• _PROBLEM REQUIREMENTS_: Using the listing below, please print exactly the lines from the one with "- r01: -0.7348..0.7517" through the one with "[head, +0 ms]". Leave out every picture.

- Opening Delimiter -

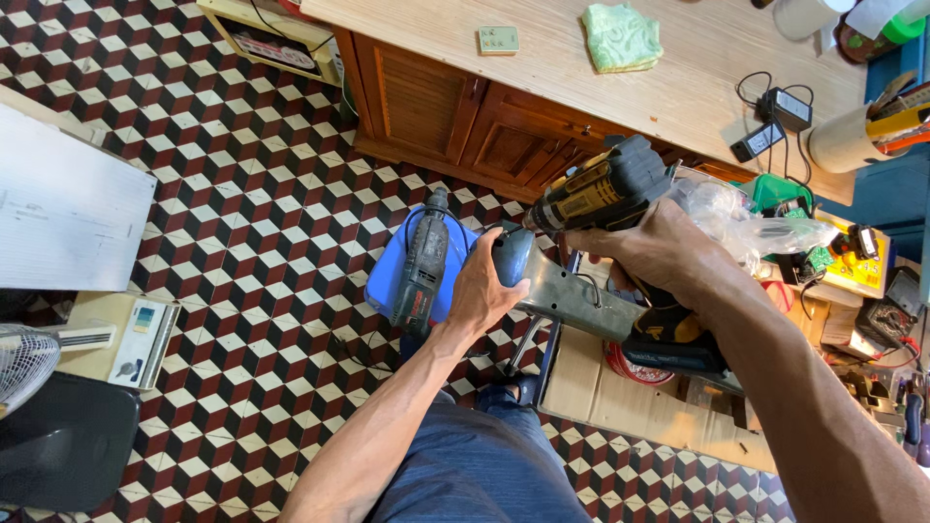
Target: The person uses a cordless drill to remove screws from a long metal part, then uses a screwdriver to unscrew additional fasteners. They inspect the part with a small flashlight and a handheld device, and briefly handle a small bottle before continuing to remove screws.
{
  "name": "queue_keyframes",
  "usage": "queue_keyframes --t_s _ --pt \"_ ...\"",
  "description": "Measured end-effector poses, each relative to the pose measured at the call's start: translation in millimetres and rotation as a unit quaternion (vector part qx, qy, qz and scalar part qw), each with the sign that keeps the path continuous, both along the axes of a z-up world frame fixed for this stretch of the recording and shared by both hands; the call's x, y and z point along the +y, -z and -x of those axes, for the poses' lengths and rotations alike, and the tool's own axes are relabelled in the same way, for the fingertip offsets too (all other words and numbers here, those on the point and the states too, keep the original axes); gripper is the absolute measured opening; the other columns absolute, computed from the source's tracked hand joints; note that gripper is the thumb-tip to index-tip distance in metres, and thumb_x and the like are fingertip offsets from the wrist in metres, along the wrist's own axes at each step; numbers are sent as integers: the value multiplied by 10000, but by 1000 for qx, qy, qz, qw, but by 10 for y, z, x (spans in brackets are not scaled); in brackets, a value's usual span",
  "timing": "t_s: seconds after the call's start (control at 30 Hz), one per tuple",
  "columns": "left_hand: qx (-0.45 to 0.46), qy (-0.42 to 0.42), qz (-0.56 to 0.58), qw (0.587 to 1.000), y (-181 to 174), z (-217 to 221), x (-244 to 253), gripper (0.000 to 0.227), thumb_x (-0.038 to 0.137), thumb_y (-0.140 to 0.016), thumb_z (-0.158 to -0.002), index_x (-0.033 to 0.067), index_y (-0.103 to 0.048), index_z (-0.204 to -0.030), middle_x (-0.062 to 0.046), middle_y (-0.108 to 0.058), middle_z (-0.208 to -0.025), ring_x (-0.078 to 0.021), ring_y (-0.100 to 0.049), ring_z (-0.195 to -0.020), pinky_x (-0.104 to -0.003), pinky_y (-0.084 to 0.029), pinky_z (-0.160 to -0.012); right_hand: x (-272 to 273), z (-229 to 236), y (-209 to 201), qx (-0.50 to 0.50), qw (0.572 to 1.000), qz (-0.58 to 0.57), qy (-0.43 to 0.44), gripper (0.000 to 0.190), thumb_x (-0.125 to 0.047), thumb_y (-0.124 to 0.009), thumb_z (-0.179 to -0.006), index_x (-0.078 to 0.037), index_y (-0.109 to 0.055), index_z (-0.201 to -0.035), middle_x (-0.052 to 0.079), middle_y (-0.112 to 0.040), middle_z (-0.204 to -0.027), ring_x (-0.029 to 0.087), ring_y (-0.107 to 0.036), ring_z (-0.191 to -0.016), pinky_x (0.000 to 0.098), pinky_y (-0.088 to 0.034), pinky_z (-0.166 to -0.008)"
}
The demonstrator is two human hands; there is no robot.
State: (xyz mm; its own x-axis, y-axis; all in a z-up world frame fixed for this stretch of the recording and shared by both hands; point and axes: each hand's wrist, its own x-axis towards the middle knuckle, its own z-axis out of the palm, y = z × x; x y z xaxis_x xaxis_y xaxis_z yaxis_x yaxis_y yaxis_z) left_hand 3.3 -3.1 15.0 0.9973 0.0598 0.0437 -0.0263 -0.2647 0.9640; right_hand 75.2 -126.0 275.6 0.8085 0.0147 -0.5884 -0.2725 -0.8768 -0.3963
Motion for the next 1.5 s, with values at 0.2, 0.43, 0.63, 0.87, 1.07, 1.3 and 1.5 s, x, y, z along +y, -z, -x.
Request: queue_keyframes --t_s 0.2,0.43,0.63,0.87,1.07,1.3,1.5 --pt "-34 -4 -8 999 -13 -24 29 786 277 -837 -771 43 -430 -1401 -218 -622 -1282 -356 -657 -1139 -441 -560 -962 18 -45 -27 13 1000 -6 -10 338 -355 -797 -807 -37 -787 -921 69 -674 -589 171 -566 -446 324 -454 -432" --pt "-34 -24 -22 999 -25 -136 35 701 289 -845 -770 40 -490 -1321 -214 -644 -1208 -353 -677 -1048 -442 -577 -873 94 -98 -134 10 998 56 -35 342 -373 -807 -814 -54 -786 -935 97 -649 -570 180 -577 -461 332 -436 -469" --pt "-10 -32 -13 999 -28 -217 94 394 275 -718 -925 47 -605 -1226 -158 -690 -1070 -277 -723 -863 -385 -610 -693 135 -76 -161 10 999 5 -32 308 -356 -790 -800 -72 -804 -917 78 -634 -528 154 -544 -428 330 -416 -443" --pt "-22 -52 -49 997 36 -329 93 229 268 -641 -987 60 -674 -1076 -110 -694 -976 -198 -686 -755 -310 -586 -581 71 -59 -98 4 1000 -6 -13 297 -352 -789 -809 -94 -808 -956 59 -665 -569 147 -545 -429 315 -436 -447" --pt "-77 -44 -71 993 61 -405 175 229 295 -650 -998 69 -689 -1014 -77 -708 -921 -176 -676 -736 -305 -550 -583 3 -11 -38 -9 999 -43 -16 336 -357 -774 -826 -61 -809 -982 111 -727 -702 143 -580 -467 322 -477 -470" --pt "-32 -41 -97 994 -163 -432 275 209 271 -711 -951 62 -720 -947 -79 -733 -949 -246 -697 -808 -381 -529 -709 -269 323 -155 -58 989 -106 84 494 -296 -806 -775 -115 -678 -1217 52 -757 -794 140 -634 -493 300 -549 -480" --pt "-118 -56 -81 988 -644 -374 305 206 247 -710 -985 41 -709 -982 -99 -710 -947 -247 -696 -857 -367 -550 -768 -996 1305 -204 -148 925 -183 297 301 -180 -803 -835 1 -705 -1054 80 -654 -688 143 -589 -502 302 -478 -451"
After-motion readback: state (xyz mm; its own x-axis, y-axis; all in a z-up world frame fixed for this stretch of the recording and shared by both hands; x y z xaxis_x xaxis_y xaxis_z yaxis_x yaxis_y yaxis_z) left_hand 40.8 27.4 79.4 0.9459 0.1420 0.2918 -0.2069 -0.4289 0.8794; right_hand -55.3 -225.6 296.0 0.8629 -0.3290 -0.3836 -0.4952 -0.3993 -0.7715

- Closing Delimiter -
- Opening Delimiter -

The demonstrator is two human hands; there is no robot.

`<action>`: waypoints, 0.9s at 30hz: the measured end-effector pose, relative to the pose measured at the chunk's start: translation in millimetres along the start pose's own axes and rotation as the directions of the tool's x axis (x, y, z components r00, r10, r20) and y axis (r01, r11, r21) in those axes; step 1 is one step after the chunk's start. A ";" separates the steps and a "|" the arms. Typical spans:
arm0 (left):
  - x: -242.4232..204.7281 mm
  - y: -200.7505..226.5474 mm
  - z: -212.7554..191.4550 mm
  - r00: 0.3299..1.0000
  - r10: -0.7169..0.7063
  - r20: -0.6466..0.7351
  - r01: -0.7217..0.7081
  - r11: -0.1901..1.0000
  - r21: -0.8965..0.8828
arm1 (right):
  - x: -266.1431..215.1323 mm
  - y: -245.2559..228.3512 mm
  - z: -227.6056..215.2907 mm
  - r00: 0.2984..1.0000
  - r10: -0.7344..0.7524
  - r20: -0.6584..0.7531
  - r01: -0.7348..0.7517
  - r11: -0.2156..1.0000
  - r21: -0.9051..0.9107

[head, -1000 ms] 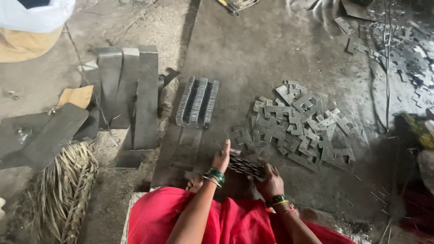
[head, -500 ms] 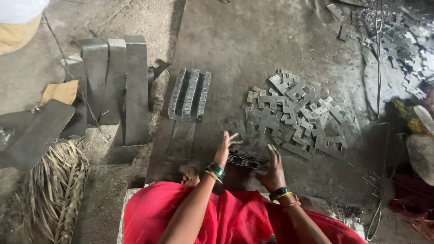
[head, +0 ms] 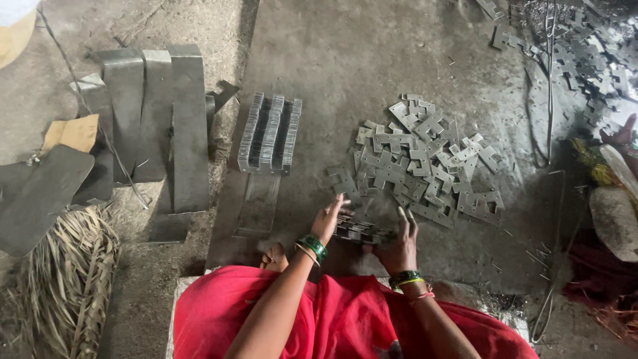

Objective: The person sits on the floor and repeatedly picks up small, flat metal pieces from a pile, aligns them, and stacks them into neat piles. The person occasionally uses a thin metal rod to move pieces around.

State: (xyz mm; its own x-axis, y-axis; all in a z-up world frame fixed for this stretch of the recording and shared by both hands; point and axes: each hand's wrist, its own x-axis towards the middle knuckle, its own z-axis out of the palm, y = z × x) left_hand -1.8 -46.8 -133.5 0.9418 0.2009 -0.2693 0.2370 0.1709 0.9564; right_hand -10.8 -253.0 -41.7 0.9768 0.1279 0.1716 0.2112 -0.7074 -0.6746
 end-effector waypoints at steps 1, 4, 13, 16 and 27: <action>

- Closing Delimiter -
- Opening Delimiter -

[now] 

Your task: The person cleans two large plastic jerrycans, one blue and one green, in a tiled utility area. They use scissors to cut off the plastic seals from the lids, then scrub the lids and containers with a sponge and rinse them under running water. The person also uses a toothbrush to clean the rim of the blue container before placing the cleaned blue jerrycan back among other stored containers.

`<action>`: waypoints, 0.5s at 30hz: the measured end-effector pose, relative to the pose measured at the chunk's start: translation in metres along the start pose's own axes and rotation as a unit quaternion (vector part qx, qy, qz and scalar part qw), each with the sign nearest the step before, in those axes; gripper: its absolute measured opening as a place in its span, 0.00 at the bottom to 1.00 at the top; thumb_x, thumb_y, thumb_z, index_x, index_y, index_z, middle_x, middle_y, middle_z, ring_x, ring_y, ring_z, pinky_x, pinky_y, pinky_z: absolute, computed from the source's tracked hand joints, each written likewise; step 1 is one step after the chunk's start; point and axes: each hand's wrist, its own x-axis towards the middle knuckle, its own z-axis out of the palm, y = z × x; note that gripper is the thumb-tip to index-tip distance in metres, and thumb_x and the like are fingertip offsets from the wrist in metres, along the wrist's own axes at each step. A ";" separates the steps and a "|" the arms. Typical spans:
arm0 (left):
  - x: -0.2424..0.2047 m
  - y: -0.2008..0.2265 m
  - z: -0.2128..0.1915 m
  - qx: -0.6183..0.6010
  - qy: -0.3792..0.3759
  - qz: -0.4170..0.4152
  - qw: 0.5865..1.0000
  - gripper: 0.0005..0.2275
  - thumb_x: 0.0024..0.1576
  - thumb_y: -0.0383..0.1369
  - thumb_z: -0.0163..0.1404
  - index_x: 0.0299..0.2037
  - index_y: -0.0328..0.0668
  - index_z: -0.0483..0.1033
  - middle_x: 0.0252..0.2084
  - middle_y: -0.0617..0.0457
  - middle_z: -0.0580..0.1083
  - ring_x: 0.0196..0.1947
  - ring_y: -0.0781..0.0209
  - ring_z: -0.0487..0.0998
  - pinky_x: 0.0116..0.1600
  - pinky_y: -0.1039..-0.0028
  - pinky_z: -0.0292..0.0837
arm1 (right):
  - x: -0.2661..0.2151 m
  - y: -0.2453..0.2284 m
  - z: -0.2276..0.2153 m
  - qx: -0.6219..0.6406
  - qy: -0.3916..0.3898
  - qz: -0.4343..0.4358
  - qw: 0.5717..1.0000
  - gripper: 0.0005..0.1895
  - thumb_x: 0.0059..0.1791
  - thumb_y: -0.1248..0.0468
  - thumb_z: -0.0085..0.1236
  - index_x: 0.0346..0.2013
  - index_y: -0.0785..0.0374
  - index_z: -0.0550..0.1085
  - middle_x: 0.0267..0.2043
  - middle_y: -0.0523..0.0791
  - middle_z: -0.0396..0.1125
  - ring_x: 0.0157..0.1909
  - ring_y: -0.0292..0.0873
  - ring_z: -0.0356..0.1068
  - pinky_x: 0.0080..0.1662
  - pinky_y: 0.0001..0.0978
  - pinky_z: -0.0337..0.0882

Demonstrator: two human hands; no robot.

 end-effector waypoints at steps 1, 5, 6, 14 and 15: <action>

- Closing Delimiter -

• _ANSWER SPACE_:
  - r01: -0.7348..0.7517
  - r11: -0.2156..1.0000
  - r21: -0.9051..0.9107

[head, -1000 ms] 
[head, -500 ms] 
[head, +0 ms] 

This exercise is now fully answered.